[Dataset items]
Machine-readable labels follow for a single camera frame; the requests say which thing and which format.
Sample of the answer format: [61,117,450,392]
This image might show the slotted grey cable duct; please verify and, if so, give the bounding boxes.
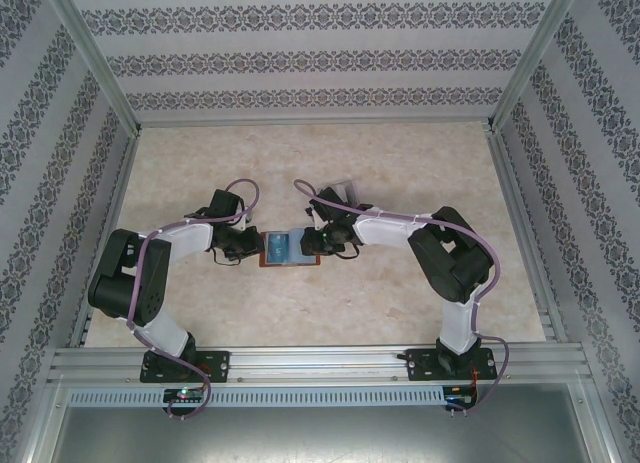
[67,386,447,407]

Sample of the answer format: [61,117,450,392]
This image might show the brown box base blue insert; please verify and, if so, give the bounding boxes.
[258,227,323,270]

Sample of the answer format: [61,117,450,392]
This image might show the blue credit card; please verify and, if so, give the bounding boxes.
[264,231,293,265]

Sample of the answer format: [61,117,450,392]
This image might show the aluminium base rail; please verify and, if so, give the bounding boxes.
[47,346,587,385]

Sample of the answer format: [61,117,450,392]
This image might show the aluminium frame post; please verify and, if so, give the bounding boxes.
[42,0,145,137]
[486,0,585,133]

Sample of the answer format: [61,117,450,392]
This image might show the left circuit board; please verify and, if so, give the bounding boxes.
[163,387,207,405]

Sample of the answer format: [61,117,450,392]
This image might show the aluminium side rail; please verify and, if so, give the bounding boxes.
[486,127,570,345]
[66,127,143,349]

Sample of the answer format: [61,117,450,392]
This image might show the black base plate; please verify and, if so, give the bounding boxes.
[139,350,232,385]
[404,347,499,383]

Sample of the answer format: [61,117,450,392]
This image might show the grey metal sheet panel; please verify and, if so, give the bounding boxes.
[19,380,624,463]

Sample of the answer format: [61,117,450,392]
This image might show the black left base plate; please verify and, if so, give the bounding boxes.
[139,350,232,385]

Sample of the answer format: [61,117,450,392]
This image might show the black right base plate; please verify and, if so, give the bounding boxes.
[404,347,499,383]

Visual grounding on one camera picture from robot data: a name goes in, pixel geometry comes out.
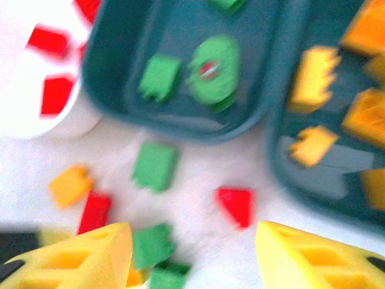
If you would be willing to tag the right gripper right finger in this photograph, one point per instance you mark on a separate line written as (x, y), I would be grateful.
(276, 256)

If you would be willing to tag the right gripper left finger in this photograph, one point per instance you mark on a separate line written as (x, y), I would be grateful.
(114, 250)

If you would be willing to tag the orange lego brick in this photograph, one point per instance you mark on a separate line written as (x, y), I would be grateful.
(365, 117)
(365, 30)
(374, 188)
(70, 186)

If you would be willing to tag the red lego brick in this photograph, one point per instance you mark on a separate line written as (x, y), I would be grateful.
(87, 7)
(94, 212)
(48, 40)
(55, 94)
(236, 206)

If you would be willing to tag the green lego brick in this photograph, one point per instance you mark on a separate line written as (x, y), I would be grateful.
(155, 167)
(159, 78)
(168, 277)
(152, 245)
(227, 4)

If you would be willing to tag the green round lego figure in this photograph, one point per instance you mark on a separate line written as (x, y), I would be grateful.
(215, 70)

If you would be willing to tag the teal plastic container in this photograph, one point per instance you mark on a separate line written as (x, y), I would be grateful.
(278, 135)
(120, 45)

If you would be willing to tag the white plastic container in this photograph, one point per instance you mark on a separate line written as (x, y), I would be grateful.
(18, 90)

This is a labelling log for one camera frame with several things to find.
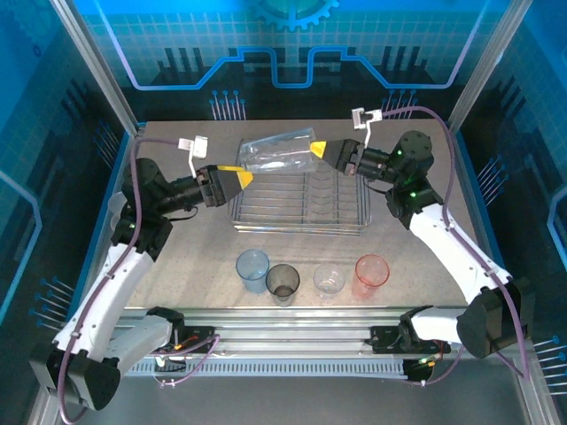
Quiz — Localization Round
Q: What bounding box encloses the chrome wire dish rack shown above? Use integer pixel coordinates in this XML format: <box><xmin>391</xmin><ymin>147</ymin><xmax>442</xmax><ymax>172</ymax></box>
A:
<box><xmin>226</xmin><ymin>163</ymin><xmax>373</xmax><ymax>238</ymax></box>

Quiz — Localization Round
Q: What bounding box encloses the slotted grey cable duct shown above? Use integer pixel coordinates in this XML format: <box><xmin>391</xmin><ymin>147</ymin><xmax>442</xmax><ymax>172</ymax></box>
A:
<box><xmin>128</xmin><ymin>357</ymin><xmax>408</xmax><ymax>380</ymax></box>

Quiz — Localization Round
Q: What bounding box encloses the grey metal shelf plate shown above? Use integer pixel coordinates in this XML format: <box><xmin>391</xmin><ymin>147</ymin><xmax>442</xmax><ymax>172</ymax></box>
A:
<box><xmin>52</xmin><ymin>374</ymin><xmax>532</xmax><ymax>425</ymax></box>

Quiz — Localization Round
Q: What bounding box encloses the aluminium mounting rail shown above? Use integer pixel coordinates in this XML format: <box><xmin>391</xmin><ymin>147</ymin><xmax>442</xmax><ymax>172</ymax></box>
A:
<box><xmin>119</xmin><ymin>307</ymin><xmax>532</xmax><ymax>358</ymax></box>

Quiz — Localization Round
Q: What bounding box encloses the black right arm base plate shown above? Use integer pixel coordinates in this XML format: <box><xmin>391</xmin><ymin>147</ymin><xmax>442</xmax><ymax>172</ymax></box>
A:
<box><xmin>370</xmin><ymin>325</ymin><xmax>452</xmax><ymax>355</ymax></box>

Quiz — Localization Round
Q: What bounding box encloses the aluminium frame post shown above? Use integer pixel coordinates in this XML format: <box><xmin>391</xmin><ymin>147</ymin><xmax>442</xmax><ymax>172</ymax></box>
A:
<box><xmin>446</xmin><ymin>0</ymin><xmax>535</xmax><ymax>134</ymax></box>
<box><xmin>49</xmin><ymin>0</ymin><xmax>142</xmax><ymax>136</ymax></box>

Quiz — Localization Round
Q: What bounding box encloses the large clear plastic cup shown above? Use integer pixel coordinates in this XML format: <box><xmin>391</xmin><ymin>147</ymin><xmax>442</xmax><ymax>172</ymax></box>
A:
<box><xmin>237</xmin><ymin>127</ymin><xmax>319</xmax><ymax>174</ymax></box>

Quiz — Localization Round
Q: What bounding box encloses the dark grey plastic cup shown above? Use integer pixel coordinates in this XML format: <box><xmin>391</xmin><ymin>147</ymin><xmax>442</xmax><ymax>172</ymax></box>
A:
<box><xmin>265</xmin><ymin>263</ymin><xmax>301</xmax><ymax>307</ymax></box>

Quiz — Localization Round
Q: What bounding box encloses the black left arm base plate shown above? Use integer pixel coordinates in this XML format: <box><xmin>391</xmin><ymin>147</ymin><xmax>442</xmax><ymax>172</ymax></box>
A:
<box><xmin>175</xmin><ymin>325</ymin><xmax>218</xmax><ymax>355</ymax></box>

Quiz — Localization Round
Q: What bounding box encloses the purple cable loop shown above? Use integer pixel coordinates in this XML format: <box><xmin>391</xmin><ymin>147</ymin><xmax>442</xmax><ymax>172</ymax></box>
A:
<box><xmin>152</xmin><ymin>334</ymin><xmax>221</xmax><ymax>390</ymax></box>
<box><xmin>409</xmin><ymin>347</ymin><xmax>466</xmax><ymax>389</ymax></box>

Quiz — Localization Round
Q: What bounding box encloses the frosted white plastic cup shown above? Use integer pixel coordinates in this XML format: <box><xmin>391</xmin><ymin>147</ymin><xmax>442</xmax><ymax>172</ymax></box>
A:
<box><xmin>108</xmin><ymin>192</ymin><xmax>128</xmax><ymax>232</ymax></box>

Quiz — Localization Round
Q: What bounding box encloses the blue textured plastic cup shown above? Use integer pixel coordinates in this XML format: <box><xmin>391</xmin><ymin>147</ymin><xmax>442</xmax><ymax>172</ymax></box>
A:
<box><xmin>235</xmin><ymin>248</ymin><xmax>270</xmax><ymax>294</ymax></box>

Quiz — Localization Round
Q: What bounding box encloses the red plastic cup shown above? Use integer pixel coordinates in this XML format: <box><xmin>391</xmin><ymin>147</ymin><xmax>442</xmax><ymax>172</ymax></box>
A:
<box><xmin>353</xmin><ymin>253</ymin><xmax>392</xmax><ymax>298</ymax></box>

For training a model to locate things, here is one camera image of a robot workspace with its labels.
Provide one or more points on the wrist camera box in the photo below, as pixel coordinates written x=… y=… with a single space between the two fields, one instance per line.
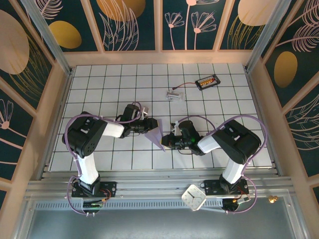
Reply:
x=145 y=110
x=175 y=128

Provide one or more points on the aluminium corner post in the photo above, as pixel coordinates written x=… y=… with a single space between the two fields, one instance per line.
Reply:
x=45 y=32
x=269 y=32

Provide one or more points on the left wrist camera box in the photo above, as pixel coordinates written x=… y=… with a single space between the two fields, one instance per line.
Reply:
x=145 y=110

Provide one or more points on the black board with yellow connectors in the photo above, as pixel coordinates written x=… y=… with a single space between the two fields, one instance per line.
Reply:
x=207 y=82

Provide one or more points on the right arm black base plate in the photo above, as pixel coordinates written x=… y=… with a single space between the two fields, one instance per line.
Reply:
x=211 y=186

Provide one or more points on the left base controller board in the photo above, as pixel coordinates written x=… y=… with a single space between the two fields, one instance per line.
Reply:
x=92 y=204

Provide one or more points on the aluminium table frame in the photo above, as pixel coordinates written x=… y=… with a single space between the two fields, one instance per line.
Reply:
x=154 y=184

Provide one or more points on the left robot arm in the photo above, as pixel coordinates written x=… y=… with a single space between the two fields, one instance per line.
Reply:
x=84 y=137

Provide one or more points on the purple paper sheet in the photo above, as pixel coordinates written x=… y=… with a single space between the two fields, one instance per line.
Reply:
x=154 y=136

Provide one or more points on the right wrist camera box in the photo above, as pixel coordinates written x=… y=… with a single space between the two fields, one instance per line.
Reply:
x=175 y=128

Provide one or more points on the brass knob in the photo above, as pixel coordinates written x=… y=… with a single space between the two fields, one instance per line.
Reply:
x=272 y=199

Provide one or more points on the white square clock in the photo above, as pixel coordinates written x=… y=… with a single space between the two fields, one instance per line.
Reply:
x=194 y=197

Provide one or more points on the clear plastic metal part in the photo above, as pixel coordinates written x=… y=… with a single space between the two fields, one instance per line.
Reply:
x=174 y=95

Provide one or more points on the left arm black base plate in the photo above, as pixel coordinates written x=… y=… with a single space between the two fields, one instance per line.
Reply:
x=109 y=189

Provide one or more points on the base controller board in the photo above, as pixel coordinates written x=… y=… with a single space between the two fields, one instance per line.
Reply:
x=92 y=204
x=234 y=203

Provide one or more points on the right base controller board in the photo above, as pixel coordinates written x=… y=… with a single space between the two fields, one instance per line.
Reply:
x=234 y=203

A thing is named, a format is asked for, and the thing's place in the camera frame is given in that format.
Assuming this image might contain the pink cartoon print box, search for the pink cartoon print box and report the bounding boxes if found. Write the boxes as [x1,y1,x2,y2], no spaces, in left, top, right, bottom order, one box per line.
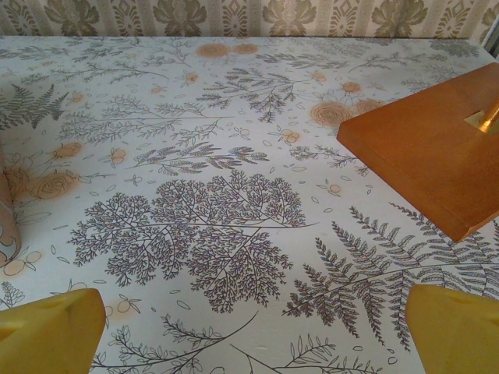
[0,146,20,270]

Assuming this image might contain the aluminium frame post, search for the aluminium frame post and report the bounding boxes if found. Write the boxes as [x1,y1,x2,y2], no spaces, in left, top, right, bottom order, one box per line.
[481,15,499,63]

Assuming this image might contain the brass metal fitting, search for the brass metal fitting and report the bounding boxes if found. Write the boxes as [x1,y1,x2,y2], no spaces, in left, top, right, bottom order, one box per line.
[465,104,499,136]

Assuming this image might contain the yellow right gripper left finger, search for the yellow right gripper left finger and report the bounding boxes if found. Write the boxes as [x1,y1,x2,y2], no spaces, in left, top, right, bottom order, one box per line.
[0,288,107,374]

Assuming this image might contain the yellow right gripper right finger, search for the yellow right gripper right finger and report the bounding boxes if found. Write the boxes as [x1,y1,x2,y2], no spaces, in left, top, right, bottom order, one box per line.
[405,283,499,374]

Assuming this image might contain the brown wooden board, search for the brown wooden board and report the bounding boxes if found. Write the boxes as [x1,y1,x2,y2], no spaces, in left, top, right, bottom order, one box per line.
[337,60,499,242]

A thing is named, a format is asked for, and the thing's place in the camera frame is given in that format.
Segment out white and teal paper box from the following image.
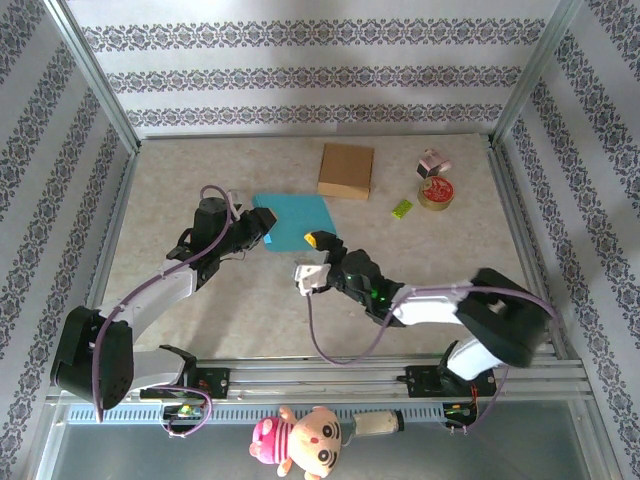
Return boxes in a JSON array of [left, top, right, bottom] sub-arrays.
[[250, 193, 340, 254]]

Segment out brown cardboard box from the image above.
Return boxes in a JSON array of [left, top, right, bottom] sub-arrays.
[[316, 143, 376, 201]]

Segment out small pink box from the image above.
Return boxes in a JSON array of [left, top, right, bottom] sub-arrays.
[[415, 148, 453, 179]]

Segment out round red gold tin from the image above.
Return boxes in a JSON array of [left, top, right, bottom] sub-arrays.
[[417, 175, 454, 212]]

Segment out clear bottle with beige filling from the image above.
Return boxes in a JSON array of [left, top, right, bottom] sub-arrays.
[[344, 408, 405, 444]]

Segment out small circuit board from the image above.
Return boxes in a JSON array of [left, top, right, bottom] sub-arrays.
[[442, 401, 477, 419], [162, 403, 206, 421]]

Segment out pink plush doll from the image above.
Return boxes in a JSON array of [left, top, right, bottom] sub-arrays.
[[248, 404, 344, 480]]

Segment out perforated metal strip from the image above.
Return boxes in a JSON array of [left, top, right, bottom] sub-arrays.
[[67, 402, 481, 426]]

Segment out aluminium side rail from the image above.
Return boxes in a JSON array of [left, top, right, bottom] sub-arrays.
[[69, 149, 141, 364], [487, 137, 576, 361]]

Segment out long aluminium base rail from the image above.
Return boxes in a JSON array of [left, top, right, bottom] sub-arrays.
[[47, 352, 594, 404]]

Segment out aluminium frame post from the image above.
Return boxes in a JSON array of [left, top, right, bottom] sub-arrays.
[[42, 0, 142, 154], [491, 0, 585, 147]]

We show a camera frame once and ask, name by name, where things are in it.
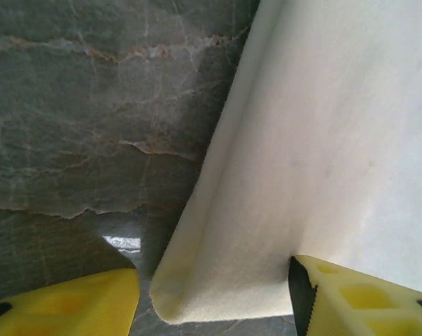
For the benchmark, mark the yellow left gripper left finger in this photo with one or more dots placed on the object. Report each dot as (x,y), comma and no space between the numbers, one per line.
(74,304)

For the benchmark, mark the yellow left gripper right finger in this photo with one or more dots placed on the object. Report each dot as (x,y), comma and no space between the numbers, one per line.
(354,301)

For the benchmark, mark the white t-shirt with daisy print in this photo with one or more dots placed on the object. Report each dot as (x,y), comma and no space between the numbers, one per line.
(319,140)

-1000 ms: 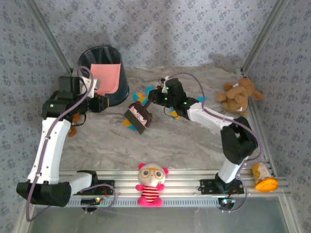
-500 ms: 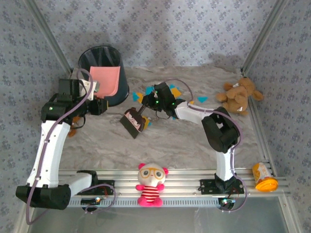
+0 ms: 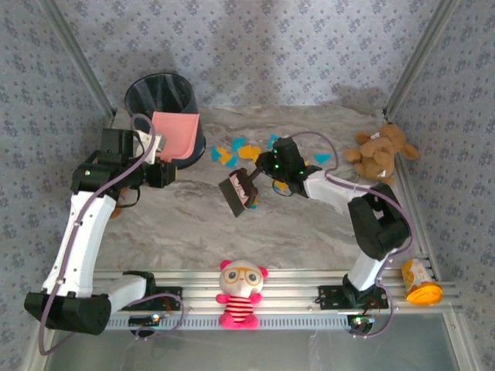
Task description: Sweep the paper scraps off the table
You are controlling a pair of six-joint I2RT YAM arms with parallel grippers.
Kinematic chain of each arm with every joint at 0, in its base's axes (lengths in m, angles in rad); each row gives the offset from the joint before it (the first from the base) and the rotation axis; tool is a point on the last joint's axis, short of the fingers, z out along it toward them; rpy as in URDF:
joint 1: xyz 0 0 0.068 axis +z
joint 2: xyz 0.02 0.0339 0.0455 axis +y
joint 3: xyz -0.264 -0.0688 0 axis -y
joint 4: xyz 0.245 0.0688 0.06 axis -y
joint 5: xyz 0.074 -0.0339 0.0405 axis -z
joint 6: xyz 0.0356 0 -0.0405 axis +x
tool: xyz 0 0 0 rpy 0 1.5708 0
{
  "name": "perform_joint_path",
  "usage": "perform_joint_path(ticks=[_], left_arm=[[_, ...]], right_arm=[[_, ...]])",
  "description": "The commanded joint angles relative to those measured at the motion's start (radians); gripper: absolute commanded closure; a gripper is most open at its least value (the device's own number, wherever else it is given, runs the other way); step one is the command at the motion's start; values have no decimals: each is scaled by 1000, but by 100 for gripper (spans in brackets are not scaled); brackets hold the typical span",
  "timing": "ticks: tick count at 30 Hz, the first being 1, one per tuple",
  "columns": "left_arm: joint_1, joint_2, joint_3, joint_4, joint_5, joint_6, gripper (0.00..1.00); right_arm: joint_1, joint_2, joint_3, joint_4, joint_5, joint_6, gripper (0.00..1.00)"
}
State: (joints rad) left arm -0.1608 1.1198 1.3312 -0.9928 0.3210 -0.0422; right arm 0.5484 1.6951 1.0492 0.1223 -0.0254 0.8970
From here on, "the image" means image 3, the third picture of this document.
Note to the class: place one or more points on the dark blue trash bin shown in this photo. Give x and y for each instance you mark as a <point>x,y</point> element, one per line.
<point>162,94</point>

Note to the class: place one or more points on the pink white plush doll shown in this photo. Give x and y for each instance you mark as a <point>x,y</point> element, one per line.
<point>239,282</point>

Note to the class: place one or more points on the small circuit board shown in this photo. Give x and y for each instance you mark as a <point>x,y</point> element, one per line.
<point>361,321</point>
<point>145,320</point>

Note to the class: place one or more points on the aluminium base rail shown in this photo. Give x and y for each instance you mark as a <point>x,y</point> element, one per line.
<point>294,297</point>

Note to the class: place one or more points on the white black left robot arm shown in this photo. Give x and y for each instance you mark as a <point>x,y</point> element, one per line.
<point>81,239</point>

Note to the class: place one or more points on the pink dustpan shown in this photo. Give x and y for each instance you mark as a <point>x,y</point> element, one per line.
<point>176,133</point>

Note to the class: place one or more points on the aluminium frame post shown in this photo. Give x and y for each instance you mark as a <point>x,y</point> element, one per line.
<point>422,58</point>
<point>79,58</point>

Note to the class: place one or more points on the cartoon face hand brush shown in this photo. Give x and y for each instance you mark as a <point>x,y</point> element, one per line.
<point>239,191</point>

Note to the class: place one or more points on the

**TASK:** Show every line above in which the word "tool" occurs.

**OUTPUT FOR THIS TASK:**
Kinematic chain of each arm with every joint at 0, in its base's axes (lengths in m, angles in rad); each row gives the offset from the joint before it (the first from the base) and the rotation axis; tool is a point on the last joint's axis, short of the fingers, z out along it toward them; rpy as in URDF:
tool: xyz 0 0 0 rpy 0 1.5708 0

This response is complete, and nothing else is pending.